* **EXERCISE BRIEF**: The exercise calls for a faithful copy of all the data.

━━━ GIVEN DATA ━━━

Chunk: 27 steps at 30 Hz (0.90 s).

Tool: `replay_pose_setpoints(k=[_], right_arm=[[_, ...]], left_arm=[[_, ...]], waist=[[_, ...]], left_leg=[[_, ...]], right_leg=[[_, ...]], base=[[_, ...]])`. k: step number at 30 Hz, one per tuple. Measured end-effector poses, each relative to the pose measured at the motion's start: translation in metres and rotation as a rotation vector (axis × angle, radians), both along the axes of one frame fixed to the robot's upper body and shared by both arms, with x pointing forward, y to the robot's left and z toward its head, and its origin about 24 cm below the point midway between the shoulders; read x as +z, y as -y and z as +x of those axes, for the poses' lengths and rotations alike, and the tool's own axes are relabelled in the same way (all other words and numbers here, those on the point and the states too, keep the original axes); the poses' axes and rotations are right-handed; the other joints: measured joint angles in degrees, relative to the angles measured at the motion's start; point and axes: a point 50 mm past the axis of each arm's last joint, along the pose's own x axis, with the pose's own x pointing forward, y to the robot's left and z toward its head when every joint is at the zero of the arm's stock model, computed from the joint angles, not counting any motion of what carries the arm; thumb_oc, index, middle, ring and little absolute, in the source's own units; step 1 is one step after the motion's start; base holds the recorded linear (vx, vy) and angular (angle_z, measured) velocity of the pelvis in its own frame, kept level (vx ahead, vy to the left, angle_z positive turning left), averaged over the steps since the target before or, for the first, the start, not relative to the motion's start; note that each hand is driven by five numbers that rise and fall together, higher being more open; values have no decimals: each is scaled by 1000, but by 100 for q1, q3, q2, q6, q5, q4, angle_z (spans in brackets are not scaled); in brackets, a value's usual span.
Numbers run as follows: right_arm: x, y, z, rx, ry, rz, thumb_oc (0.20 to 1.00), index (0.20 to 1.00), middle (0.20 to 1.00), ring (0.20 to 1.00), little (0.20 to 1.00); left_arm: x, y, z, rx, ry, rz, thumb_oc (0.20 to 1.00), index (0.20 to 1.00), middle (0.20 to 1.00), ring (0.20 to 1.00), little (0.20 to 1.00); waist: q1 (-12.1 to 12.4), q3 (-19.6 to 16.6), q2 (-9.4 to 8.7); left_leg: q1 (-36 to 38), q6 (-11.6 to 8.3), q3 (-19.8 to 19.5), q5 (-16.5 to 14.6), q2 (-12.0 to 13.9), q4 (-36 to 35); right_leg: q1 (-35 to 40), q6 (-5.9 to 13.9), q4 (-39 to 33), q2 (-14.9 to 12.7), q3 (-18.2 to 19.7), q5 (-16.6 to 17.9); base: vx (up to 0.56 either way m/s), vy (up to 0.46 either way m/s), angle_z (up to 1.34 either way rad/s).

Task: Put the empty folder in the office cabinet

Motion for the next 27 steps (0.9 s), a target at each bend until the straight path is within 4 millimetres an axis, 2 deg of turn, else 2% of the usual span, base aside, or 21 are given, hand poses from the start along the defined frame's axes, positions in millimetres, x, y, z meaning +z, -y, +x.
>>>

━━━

* **RESPONSE TO THIS TASK**:
Chunk: 27 steps at 30 Hz (0.90 s).

Tool: `replay_pose_setpoints(k=[_], right_arm=[[_, ...]], left_arm=[[_, ...]], waist=[[_, ...]], left_leg=[[_, ...]], right_leg=[[_, ...]], base=[[_, ...]])`. k: step number at 30 Hz, one per tuple. Measured end-effector poses, each relative to the pose measured at the motion's start: translation in metres and rotation as a rotation vector (axis × angle, radians), both along the axes of one frame fixed to the robot's upper body and shared by both arms, with x pointing forward, y to the robot's left and z toward its head, and its origin about 24 cm below the point midway between the shoulders; read x as +z, y as -y and z as +x of those axes, for the poses' lengths and rotations alike, and the tool's own axes are relabelled in the same way (all other words and numbers here, those on the point and the states too, keep the original axes); the poses' axes and rotations are right-handed; the other joints: measured joint angles in degrees, relative to the angles measured at the motion's start; point and axes: a point 50 mm past the axis of each arm's last joint, along the pose's own x axis, with the pose's own x pointing forward, y to the robot's left and z toward its head when every joint is at the zero of the arm's stock model, computed from the joint angles, not counting any motion of what carries the arm; thumb_oc, index, middle, ring and little absolute, in the source's own units; step 1 is one step after the motion's start; base holds the recorded linear (vx, vy) and angular (angle_z, measured) velocity of the pelvis in its own frame, kept level (vx ahead, vy to the left, angle_z positive turning left), averaged over the steps since the target before or, for the first, the start, not relative to the motion's start; note that each hand is driven by five numbers that rise and fall together, higher being more open; values have no decimals: each is scaled by 1000, but by 100 for q1, q3, q2, q6, q5, q4, angle_z (spans in brackets are not scaled); in brackets, a value's usual span.
Numbers run as follows: right_arm: x, y, z, rx, ry, rz, thumb_oc (0.20 to 1.00), index (0.20 to 1.00), middle (0.20 to 1.00), ring (0.20 to 1.00), little (0.20 to 1.00); left_arm: x, y, z, rx, ry, rz, thumb_oc (0.20 to 1.00), index (0.20 to 1.00), middle (0.20 to 1.00), ring (0.20 to 1.00), little (0.20 to 1.00); waist: q1 (-12.1 to 12.4), q3 (-19.6 to 16.6), q2 (-9.4 to 8.7); left_leg: q1 (-36 to 38), q6 (-11.6 to 8.3), q3 (-19.8 to 19.5), q5 (-16.5 to 14.6), q2 (-12.0 to 13.9), q4 (-36 to 35); right_leg: q1 (-35 to 40), q6 (-5.9 to 13.9), q4 (-39 to 33), q2 (-14.9 to 12.7), q3 (-18.2 to 19.7), q5 (-16.6 to 17.9); base: vx (up to 0.56 either way m/s), vy (up to 0.46 either way m/s), angle_z (up to 1.34 either way rad/s).

Task: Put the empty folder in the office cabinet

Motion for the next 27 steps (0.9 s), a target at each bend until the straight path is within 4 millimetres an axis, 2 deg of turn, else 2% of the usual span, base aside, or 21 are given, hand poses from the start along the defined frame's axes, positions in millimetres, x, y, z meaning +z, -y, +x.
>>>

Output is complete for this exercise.